# Time Complexity analysis using CodeBert

## 1. Import libraries and Initialize CodeBERT Feature Extraction Pipeline with Device Selection


Sets up a `feature-extraction` pipeline using the pretrained `microsoft/codebert-base` model from the Hugging Face Transformers library. It automatically selects the GPU (if available) or falls back to CPU for computation.

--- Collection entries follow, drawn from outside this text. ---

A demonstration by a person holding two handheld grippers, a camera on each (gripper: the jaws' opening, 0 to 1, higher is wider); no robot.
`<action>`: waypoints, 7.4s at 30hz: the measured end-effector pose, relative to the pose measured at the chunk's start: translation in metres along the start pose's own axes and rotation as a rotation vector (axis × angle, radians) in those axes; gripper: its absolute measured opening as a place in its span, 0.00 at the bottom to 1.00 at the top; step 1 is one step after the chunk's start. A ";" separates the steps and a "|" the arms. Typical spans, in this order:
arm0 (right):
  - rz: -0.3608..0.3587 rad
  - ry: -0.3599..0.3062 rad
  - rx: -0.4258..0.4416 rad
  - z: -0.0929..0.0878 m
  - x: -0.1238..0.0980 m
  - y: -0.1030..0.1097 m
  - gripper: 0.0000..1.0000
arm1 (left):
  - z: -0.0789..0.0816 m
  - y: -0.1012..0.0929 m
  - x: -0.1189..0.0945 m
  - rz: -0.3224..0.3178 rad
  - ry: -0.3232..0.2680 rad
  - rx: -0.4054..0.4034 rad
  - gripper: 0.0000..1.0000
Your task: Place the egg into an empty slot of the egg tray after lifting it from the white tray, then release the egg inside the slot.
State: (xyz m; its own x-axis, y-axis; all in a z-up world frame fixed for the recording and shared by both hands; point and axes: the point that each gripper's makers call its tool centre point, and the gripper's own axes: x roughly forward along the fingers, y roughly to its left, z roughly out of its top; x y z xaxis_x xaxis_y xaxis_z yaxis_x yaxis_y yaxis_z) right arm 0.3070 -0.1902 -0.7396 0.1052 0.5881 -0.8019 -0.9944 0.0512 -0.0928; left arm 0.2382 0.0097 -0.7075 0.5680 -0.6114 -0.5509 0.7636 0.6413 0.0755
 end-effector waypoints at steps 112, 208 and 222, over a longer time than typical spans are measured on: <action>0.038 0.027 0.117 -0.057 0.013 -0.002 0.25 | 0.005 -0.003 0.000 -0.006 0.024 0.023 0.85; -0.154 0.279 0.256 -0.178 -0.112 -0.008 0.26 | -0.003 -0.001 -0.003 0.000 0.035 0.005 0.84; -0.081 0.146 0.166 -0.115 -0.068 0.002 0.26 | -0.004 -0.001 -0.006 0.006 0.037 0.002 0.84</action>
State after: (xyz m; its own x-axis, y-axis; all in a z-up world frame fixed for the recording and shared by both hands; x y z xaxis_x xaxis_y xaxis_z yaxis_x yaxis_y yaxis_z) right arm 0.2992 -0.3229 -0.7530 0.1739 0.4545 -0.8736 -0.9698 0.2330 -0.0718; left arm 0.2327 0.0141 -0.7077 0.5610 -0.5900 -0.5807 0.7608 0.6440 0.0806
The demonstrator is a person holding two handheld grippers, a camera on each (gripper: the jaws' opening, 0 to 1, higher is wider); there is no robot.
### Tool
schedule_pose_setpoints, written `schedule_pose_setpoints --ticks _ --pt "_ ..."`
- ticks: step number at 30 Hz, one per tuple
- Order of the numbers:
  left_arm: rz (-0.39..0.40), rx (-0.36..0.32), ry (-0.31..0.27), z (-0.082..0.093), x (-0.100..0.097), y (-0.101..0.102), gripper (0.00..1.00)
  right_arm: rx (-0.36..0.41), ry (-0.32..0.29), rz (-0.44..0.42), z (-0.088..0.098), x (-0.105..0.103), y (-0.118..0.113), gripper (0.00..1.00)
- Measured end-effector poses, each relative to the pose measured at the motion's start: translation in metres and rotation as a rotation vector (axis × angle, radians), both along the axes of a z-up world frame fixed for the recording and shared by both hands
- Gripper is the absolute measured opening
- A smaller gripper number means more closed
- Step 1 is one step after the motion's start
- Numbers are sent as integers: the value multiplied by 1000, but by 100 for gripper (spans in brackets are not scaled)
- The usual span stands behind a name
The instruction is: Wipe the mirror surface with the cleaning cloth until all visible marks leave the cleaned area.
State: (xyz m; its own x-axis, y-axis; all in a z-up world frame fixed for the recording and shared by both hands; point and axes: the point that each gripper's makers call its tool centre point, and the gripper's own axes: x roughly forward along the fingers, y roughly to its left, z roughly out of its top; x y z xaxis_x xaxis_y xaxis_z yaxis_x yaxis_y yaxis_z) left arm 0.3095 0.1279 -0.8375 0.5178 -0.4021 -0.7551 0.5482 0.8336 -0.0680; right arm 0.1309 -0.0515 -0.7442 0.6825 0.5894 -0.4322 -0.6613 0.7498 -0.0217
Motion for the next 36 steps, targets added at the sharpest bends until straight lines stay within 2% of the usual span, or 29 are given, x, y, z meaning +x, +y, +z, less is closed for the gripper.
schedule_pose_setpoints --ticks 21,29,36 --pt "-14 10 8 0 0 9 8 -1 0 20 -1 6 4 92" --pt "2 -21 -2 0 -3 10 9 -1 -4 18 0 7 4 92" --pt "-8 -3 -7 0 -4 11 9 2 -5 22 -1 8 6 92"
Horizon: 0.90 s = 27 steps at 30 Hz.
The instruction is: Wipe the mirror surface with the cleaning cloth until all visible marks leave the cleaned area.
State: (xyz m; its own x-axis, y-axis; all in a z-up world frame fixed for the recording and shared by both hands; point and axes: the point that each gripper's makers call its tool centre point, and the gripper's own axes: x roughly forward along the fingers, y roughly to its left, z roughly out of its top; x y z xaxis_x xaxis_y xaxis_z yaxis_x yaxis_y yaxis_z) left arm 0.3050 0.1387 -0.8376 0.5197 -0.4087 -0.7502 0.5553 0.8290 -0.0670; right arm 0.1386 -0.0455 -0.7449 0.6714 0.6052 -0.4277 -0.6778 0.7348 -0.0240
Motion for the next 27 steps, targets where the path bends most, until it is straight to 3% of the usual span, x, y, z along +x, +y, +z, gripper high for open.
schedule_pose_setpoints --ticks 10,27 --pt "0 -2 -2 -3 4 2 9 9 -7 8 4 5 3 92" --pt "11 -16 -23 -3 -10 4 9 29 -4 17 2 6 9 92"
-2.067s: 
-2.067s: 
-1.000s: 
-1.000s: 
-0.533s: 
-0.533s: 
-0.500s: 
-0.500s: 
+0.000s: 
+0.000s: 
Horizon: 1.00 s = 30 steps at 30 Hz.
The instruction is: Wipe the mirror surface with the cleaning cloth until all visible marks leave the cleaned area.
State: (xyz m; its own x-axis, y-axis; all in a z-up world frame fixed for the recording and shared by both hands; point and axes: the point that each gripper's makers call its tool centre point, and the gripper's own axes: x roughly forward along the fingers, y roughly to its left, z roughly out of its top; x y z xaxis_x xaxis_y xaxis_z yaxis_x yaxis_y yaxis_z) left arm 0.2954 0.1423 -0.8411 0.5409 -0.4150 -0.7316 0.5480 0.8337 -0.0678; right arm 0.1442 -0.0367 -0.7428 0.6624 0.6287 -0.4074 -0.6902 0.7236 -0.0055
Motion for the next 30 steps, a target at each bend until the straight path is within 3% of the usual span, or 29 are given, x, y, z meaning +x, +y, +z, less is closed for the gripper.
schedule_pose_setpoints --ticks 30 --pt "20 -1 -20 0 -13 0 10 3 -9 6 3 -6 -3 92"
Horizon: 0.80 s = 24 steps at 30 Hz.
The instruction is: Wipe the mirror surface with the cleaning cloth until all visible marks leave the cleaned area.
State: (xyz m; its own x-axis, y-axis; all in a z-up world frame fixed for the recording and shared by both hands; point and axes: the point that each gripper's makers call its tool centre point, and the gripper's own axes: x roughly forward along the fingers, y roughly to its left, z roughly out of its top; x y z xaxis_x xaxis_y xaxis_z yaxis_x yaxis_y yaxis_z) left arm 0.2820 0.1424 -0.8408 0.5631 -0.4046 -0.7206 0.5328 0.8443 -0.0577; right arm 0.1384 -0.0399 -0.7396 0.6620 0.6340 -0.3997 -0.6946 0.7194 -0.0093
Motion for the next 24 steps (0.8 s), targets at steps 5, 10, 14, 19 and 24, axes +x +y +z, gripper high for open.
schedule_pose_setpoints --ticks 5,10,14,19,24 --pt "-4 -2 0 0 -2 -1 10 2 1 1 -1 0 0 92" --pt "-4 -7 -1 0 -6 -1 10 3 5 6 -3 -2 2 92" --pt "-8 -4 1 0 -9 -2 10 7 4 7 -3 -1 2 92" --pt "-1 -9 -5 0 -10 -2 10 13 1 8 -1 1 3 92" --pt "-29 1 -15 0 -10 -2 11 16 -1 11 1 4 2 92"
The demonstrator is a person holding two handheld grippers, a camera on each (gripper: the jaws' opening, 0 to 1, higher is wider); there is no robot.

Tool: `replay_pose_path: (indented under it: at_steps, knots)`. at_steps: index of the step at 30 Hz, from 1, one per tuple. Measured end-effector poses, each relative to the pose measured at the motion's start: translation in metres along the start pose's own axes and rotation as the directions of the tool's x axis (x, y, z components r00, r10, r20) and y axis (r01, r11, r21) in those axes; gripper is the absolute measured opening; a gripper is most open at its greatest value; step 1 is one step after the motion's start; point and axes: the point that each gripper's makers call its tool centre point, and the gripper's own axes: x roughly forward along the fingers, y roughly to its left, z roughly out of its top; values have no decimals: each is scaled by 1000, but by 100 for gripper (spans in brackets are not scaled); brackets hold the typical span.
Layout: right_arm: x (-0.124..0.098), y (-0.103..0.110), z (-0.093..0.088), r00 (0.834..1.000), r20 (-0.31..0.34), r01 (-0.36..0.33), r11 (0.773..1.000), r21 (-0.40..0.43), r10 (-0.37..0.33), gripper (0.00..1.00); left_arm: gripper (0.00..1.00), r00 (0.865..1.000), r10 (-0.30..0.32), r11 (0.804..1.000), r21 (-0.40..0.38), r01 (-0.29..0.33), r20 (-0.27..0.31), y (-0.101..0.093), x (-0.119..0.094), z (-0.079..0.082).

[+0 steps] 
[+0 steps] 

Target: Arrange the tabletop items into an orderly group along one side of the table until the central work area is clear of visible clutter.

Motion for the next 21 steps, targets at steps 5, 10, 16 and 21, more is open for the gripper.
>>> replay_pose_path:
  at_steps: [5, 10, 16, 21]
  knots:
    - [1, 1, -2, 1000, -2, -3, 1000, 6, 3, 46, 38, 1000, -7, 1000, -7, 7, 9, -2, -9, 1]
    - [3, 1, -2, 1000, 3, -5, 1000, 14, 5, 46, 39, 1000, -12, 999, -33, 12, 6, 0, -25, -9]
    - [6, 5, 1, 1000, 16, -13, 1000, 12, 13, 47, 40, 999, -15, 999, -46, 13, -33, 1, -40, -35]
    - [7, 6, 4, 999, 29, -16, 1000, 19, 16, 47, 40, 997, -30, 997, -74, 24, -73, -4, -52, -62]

- **Device Selection:** Uses GPU (`device=0`) if available, otherwise CPU (`device=-1`).
- **Pipeline Purpose:** Extracts high-dimensional embeddings from code or text inputs using CodeBERT.


In [25]:
from transformers import pipeline
import torch

# Determine the device to use: 0 for GPU if available, -1 for CPU
device_id = 0 if torch.cuda.is_available() else -1

# Create the pipeline with the specified device
pipe = pipeline("feature-extraction", model="microsoft/codebert-base", device=device_id)

Device set to use cuda:0


In [26]:
device_id = 0 if torch.cuda.is_available() else -1
pipe = pipeline("feature-extraction", model="microsoft/codebert-base")

Device set to use cuda:0


## 2. Load Pretrained CodeBERT Tokenizer and Model Directly

In [27]:
# Load model directly
from transformers import AutoTokenizer, AutoModel

tokenizer = AutoTokenizer.from_pretrained("microsoft/codebert-base")
model = AutoModel.from_pretrained("microsoft/codebert-base")

## 3. Import dataset

This dataset consists of competitive programming code snippets along with metadata, used for code complexity analysis and classification tasks.

**Features:**
- `src`: The source code snippet (typically in Java).
- `complexity`: The algorithmic time complexity (e.g., `linear`, `quadratic`, `nlogn`, `constant`).
- `problem`: Problem name and identifier from a coding platform.
- `from`: The source platform of the problem (e.g., `CODEFORCES`).

In [28]:
import pandas as pd


df = pd.read_json("/kaggle/input/codecomp/codebertdata.jsonl", lines=True)
print(df.shape)


(4517, 4)


In [29]:
df.head(10)


Unnamed: 0,src,complexity,problem,from
0,import java.io.*;\nimport java.math.BigInteger...,quadratic,1179_B. Tolik and His Uncle,CODEFORCES
1,import java.util.Scanner;\n \npublic class pil...,linear,1197_B. Pillars,CODEFORCES
2,import java.io.BufferedReader;\nimport java.io...,linear,1059_C. Sequence Transformation,CODEFORCES
3,import java.util.*;\n\nimport java.io.*;\npubl...,linear,1011_A. Stages,CODEFORCES
4,import java.io.OutputStream;\nimport java.io.I...,linear,1190_C. Tokitsukaze and Duel,CODEFORCES
5,import java.math.BigDecimal;\nimport java.math...,quadratic,527_B. Error Correct System,CODEFORCES
6,import java.util.*;\nimport java.io.*;\n\nimpo...,nlogn,913_D. Too Easy Problems,CODEFORCES
7,import java.io.*;\nimport java.util.*;\n\nimpo...,nlogn,1197_C. Array Splitting,CODEFORCES
8,\n// LM10: The next Ballon d'or\nimport java.u...,linear,1038_D. Slime,CODEFORCES
9,import java.util.*;\nimport java.io.*;\nimport...,constant,1028_B. Unnatural Conditions,CODEFORCES


## 4. Create a Custom Dataset Class

In [30]:
codes = df['src'].tolist()
labels =df['complexity'].tolist()

In [31]:
num_labels = set(labels)
sorted_labels = sorted(num_labels)
print(f"Number of classes: {len(num_labels)}")
print(f"Labels in alphabetical order: {sorted_labels}")


Number of classes: 7
Labels in alphabetical order: ['constant', 'cubic', 'linear', 'logn', 'nlogn', 'np', 'quadratic']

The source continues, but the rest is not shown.